The courts seem to be saying virtualization gets a free pass. There is a separation between the hardware and the OS, and running an OS on virtual hardware is a perfectly fine. The OS is not being modified, so copyrights aren’t being violated.
This is big for the emulation community. The Playstation emulators, Nintendo emulators, etc. should be in the clear if this stands.
Flatland_Spider,
It’s not at all clear to me that’s what they meant and I feel their wording was terrible. But anyway I do agree the transposition of a legitimate license is reasonable and ought to be permissible under copyright law. Not just here, but also in the case of windows licenses that customers are denied the right to reuse or resell by microsoft.

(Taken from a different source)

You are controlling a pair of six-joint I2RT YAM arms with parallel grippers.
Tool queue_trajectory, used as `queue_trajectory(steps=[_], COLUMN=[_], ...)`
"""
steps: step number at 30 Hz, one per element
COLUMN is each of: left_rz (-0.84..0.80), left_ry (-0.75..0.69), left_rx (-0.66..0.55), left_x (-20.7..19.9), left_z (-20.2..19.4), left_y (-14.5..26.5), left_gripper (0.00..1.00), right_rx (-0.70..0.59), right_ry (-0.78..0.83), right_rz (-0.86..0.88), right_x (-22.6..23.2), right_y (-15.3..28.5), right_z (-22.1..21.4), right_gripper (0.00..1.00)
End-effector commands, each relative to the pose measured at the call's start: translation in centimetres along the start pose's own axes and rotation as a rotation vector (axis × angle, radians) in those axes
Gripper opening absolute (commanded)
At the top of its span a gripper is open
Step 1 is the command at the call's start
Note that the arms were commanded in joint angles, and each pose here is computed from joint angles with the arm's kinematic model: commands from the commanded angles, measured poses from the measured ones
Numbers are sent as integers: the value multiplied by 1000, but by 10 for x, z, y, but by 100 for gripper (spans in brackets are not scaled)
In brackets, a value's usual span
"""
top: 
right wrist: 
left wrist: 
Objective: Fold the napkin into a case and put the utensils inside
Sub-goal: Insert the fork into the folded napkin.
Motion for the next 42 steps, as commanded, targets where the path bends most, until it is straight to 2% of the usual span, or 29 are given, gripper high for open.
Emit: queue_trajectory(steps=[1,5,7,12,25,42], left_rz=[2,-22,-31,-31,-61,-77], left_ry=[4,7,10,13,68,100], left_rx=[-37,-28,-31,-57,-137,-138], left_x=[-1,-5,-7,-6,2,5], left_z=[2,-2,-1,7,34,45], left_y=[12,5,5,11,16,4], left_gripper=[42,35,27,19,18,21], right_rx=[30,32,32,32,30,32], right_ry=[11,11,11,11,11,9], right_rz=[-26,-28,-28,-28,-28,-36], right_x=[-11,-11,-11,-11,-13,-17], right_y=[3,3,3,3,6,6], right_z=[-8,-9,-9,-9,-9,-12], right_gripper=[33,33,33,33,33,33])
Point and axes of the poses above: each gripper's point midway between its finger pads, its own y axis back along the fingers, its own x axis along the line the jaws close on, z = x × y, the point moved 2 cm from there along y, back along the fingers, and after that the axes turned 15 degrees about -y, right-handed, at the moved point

Well, funnily enough the ruling explicitly acknowledges that iOS is modified to add features needed by Corellium.
The DMCA has some exceptions for research and compatibility, and I’m not sure if anyone’s ever tried to apply those to emulators. But when it comes to fair use it’s determined on a case by case basis. If you & I wanted did the same thing say with windows, playstation, xbox, nintendo, etc, in all likelihood as individuals we would fly under the radar. But if we were to create a service that parallels what Corellium does, then theoretically we could end up in front of a court that rules differently to find the us infringing. Bear in mind that one of the arguments made in this ruling was that Corellium’s market didn’t particularly overlap with apple’s. So even the same judge might construe the fair use rights for a game console emulator differently. Obviously I cannot say for sure and I am just speculating.
IANAL…
Legally speaking, there’s a well-held assumption that “clean room engineering” is perfectly legal. That is, if you do not use any copyrightable or patent-infringing code or hardware implementations in developing your product, there is nothing illegal in making compatible products to compete with another company.
This was very well established with the implementations of the IBM PC BIOS by “clone” manufacturers. Open Source OSes also get a pass because of this as well. There’s nothing illegal about Haiku, ReactOS, or the countless UNIXes, because they aim to provide a completely unique but compatible implementation of another product.
Emulators can, and do, slip into this as well. There’s nothing illegal about writing a clean-room Nintendo 64 emulator, as long as it doesn’t reuse any copyrighted or patented hardware or software. What is illegal, is redistributing copyrighted ROMs with said software. As long as said N64 emulator featured no Nintendo code inside of it, there’s nothing illegal about bundling correctly licensed games or homebrew, and Nintendo have no legal basis to prevent distribution.
So, back on topic…. As long as CORSEC are completely in the clear about the provenance of their code bundled with the emulator, and no features are covered by Apple patents, legally speaking, Apple have no legal basis to stop this iOS emulator from being distributed. Of course, that includes software tied to the hardware, like boot ROMs and firmware, but if these can be obtained by the user from alternative sources (and are very much NOT bundled with the emulator), fundamentally the legal liability falls on the user.
In the same way that Microsoft can’t sue ASUS for an end consumer installing pirated Windows on their ASUS machine, Apple can’t sue CORSEC because their users have downloaded and installed iOS on their emulator. As long as no copyrighted code is being distributed by the emulator providers, technically they can’t be successfully sued.